官公庁の手続きという面倒なところをやってくれる行政書士だからこそ、廃止にすると社会に多大な影響が出ます。

会社やお店が補助金や助成金を申請できない、あるいは申請できても手間や時間がかかり過ぎる。個人で官公庁に面倒な書類を提出しようと思っても、難しくて作れない。作る度に差し戻しになり、手続き自体を放置する。仕事を休んで手続きのために時間を作らなければならない。

このような不便さや面倒さから、行政書士がいないと、おそらく世の中の人や会社などからクレームが多々出ます。「大変」「面倒」「手続きが分からない」があふれてしまうことでしょう。

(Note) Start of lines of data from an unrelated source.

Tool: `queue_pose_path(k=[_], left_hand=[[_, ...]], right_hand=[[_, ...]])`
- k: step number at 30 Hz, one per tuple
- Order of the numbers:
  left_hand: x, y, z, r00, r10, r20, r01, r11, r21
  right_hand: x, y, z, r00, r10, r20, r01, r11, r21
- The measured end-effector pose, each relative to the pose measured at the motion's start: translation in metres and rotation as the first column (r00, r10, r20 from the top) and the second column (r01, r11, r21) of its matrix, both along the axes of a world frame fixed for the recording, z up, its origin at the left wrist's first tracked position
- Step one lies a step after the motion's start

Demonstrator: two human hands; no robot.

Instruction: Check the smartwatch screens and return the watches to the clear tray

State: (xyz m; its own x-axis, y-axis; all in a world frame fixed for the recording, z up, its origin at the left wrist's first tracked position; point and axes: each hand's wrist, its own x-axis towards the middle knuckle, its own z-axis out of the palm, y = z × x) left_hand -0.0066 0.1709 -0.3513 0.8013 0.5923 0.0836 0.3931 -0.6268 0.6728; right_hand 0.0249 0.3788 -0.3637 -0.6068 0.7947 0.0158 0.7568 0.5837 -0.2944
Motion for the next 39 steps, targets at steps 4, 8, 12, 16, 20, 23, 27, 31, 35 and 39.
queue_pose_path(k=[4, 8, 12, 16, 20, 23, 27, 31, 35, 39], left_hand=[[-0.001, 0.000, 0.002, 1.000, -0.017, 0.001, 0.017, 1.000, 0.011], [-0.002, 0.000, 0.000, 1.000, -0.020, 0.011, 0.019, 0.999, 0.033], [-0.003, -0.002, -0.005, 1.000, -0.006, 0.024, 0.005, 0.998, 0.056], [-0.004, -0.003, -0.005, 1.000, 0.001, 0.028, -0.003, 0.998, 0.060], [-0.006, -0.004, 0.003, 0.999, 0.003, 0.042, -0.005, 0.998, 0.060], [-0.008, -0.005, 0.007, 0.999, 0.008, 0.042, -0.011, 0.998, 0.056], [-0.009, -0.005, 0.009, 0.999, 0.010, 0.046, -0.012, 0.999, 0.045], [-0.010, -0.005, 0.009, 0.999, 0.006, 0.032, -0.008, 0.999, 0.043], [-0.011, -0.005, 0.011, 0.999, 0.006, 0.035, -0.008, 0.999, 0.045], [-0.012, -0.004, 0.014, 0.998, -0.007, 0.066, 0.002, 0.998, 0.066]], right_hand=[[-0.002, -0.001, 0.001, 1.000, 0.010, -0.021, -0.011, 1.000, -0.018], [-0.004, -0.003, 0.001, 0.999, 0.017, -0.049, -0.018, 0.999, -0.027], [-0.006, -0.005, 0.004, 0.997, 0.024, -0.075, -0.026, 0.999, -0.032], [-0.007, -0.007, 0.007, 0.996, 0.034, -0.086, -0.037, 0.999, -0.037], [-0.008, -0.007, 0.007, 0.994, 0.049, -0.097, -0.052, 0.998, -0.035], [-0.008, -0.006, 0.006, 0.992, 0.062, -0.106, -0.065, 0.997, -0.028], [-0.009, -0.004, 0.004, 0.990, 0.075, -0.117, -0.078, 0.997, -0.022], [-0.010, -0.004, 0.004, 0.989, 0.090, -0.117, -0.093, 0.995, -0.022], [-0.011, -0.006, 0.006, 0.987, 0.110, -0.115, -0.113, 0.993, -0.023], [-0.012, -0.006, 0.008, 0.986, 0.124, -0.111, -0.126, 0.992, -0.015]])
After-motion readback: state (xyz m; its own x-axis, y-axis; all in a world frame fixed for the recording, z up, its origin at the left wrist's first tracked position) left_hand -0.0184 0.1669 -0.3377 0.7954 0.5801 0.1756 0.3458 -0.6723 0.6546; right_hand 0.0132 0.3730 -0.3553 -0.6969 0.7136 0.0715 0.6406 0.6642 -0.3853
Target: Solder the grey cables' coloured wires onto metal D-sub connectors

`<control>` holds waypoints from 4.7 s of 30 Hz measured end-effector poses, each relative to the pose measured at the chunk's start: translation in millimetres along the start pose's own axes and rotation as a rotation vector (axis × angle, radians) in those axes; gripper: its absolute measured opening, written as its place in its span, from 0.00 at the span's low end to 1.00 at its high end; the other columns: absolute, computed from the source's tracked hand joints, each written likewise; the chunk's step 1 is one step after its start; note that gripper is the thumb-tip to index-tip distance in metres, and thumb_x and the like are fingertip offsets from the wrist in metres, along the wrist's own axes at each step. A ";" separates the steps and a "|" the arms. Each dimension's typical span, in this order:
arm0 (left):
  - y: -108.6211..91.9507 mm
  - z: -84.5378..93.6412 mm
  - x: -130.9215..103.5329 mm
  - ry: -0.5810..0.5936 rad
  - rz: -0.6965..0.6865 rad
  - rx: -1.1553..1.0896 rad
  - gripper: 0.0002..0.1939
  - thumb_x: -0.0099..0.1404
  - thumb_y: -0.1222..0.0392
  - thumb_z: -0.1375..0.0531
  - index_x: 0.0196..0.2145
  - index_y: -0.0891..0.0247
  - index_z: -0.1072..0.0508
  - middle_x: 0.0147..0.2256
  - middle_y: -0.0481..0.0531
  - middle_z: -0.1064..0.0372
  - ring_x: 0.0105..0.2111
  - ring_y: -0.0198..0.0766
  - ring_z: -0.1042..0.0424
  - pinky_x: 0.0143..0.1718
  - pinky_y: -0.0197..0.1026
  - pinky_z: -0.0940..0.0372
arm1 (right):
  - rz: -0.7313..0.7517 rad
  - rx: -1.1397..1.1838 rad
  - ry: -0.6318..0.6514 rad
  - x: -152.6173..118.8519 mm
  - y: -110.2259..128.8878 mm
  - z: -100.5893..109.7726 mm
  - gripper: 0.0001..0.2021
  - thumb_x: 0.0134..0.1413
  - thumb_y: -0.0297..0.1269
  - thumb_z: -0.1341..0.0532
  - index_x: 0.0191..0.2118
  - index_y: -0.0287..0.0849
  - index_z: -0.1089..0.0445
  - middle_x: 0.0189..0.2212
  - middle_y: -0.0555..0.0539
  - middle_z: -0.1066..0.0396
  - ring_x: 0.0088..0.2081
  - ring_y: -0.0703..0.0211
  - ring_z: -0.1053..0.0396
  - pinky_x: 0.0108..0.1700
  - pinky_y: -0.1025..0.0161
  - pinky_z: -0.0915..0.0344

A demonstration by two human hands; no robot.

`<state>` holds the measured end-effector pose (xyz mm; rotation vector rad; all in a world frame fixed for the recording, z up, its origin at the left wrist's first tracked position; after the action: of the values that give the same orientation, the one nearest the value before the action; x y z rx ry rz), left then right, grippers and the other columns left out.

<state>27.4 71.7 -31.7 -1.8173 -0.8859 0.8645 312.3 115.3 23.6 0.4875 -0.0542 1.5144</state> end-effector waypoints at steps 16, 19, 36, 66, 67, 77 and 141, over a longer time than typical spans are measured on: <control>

面倒なところをやってくれる資格でなくすと社会的な影響が大きいからこそ、廃止や統廃合はできないと考えていいでしょう。

理由⑦行政書士には長い歴史があるから

行政書士は100年以上の歴史を持つ資格です。

行政書士の前身は1872年の代書人制度です。役場などに代理で書類を提出する人である代書人にルールをもうけ、国家資格というかたちにしたのが行政書士になります。

行政書士は長い歴史を持ち、その中で社会の人たちの「行政手続きが面倒」「官公庁の書類がよく分からない」「代わりにやって欲しい」に対応し続けてきた資格なのです。

これだけ歴史があり、さらにその歴史の中で業務範囲を増やし続け、今日に続いているわけですから、そう簡単になくなるはずがありません。

https://www.gyosei.or.jp/info

行政書士が廃止になるって本当?司法書士との統合の噂について|まとめ

行政書士関連で何か劇的な動きがあれば間違いなく大ニュースになります。それこそニュース媒体のトップニュースになるようなレベルです。行政書士資格が「廃止になるかも?」「何か変わるかも」と不安なら、ニュースをしっかりチェックしておくことをおすすめします。

今のところ行政書士が廃止になるような理由はなく、私自身も「仕事がない」と困ることはありません。ですから、噂について特に心配する必要はないと感じています。過去の「行政書士による書類作成業務独占の廃止」などを掘り返した上での噂です。それ以上でも、それ以下でもありません。

行政書士に関しては過去の議論から定期的にこうした噂が出てきますが、廃止や統合は現状まずありませんので、気にしないでください。